Whether it’s six hours or four hours it’s still a difficult story to tell because it’s about lives intersecting randomly, one of your favourite themes.

To a certain extent that’s my interpretation of it. Evelyn Waugh might disagree with me. What makes the books endure, I think, is that they’re like an English Catch-22. War is horrifying. Armies can’t function. You think something is going to happen and the opposite will happen. You try to be brave but you’re forced to be a coward. These are very cynical, disenchanted, Joseph Helleresque points of view. Waugh would argue, as he did in the preface to the novels, that he was actually writing about the collapse of Roman Catholic values in contemporary Britain, but what you take away from the trilogy now is its modernity, its sense of the cruel and absurd, its dark and ruthless observation of human beings in a war zone. I stressed that angle because as a devout atheist I wasn’t remotely interested in Evelyn Waugh’s tormented workings-out of a Catholic gentleman attempting to cling on to his faith when the hideous modern world was trying to trample it underfoot.

Did you tailor the script to suit the budget?

I don’t think you really do tailor your first draft because these decisions often come later on, but you know you’re not making Gladiator, and you don’t have $185 million to spend, so you save your bravura shots for things you can actually deliver.
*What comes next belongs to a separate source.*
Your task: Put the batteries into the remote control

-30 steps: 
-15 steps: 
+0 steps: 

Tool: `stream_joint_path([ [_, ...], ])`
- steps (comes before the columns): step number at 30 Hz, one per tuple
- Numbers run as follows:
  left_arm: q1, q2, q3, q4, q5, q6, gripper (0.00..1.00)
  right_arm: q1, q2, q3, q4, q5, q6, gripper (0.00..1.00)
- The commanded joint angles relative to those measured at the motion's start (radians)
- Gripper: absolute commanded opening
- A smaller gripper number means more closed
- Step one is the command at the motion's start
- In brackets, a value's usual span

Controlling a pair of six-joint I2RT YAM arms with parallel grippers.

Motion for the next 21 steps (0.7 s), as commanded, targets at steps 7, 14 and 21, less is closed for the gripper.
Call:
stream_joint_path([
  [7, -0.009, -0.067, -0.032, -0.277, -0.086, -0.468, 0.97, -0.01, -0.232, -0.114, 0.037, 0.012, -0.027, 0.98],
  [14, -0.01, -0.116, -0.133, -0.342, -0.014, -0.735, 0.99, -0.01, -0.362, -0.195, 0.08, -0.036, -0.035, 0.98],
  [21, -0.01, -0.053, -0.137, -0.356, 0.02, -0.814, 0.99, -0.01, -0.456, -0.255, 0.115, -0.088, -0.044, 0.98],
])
The Battle for Crete was going to be our big set-piece and would need a cast of thousands, so there was no point in writing earlier, “A convoy steams over the horizon and we see it from the coast of Africa.” That’s just common sense. But because of special effects you can now do stuff which looks fantastic. We had two Dako-tas, one with American markings and one with RAF markings, but we couldn’t get a Stuka in Majorca because Spanish air-traffic control wouldn’t allow us to fly one into their airspace. So we did the Stuka attack with CGI and it actually looks better, because we had three Stukas coming out of the sky. These decisions are often taken on the hoof. You don’t really think about them when you’re writing. But there is a scene on board a destroyer off the coast of Africa, and I knew that could be done on a blue screen, so the whole scene was written shooting out, as it were, from two men leaning on a railing. It works well, it looks great, it didn’t cost a lot and it’s underpinned in the writing by a sense of, “What’s the best way of shooting this that will give us the biggest bang for our buck?”

Do you prefer writing for the big screen or the small screen?
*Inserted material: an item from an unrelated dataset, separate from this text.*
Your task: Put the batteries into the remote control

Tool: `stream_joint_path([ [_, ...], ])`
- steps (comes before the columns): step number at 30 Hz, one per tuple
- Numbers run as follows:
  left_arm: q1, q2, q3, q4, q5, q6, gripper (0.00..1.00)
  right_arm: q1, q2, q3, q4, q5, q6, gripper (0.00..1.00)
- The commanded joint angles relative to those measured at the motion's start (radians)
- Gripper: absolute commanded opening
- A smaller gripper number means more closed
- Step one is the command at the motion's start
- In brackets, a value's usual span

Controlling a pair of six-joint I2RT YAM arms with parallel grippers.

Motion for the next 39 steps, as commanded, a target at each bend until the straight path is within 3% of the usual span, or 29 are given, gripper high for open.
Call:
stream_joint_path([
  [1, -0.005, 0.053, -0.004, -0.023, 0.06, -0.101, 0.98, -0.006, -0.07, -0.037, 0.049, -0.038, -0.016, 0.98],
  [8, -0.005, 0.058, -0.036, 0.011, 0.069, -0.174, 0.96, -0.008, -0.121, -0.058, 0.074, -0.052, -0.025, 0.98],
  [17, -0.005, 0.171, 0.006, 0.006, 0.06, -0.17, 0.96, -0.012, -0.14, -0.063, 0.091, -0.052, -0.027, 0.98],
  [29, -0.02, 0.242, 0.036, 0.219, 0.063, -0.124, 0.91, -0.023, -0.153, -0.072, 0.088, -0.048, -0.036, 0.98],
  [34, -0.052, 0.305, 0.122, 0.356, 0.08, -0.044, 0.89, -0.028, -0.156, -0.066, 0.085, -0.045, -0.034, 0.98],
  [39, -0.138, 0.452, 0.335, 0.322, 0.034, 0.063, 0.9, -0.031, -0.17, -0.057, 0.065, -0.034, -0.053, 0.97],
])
I would never say, “I’ll only write movies,” like certain actors say, “I don’t do television.” It’s really a question of what works best — and what’s available — although for me that choice is a luxury because I’m primarily a novelist: that satisfies so many urges and needs.

Mister Johnson and Aunt Julia and the Scriptwriter were based on novels by Joyce Cary and Mario Vargas Llosa which both feature highly exotic settings, something they share with your own fiction. Is that why you were approached?
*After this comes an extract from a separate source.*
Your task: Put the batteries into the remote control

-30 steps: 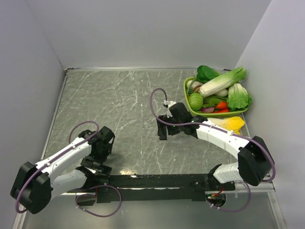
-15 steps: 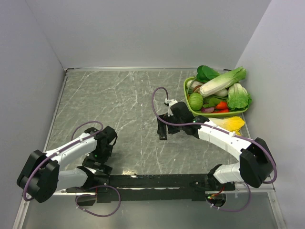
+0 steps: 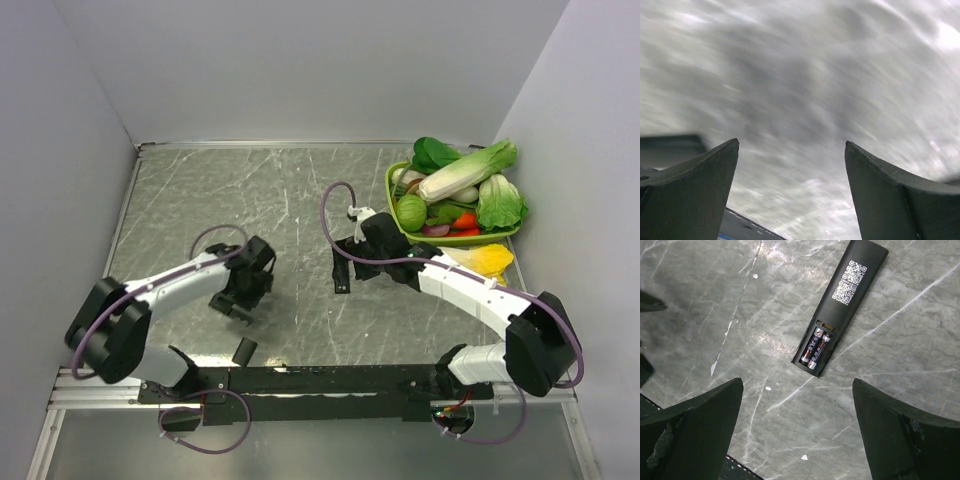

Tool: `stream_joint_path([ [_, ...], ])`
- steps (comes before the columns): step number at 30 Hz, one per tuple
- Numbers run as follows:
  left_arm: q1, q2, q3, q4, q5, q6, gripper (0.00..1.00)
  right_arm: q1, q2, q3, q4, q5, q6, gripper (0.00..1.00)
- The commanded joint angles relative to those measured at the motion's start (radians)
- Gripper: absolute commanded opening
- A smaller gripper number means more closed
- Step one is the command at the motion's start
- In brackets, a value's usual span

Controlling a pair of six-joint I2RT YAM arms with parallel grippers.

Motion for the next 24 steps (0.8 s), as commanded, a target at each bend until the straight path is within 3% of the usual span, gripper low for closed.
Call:
stream_joint_path([
  [1, -0.073, 0.077, 0.183, 0.01, -0.045, 0.101, 0.9, -0.007, -0.065, 0.009, 0.006, 0.008, -0.023, 0.97],
  [5, -0.095, 0.057, 0.248, -0.038, -0.102, 0.129, 0.93, -0.006, -0.091, 0.001, 0.023, -0.039, -0.075, 0.97],
  [11, -0.064, -0.134, 0.165, -0.047, -0.199, 0.147, 0.99, 0.051, -0.068, 0.016, 0.043, -0.223, -0.231, 0.96],
  [17, 0.078, -0.352, 0.196, -0.089, -0.334, 0.342, 0.99, 0.227, 0.047, 0.096, 0.026, -0.286, -0.464, 0.96],
  [24, 0.085, -0.554, 0.383, -0.15, -0.591, 0.59, 0.99, 0.349, 0.206, 0.2, 0.008, -0.507, -0.863, 0.92],
])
Commissioned work is often very attractive because the book appeals to your tastes or chimes with your interests. Mister Johnson is set in Nigeria, and I’d lived in Nigeria and written an introduction to the Penguin World Classics edition of the book, so it was an easy decision. Aunt Julia came about as a result of my relationship with David Puttnam, because the adaptation of my novel Stars and Bars was with his company, Enigma, before he went off to run Columbia Pictures. It was suggested that I might be the person to adapt it, so I read it and loved it but knew it was going to be a bold adaptation. By then it was no longer at Columbia but with an independent company, and they said it could be set anywhere in America but not in Peru, so it seemed to me that New Orleans delivered the same polyglot mix as Lima. That was one of those nice jobs which comes your way, and the relationships I built up at that time endure to this day. Mark Tarlov, who produced Aunt Julia, also produced A Good Man in Africa, and we have any number of irons in the fire.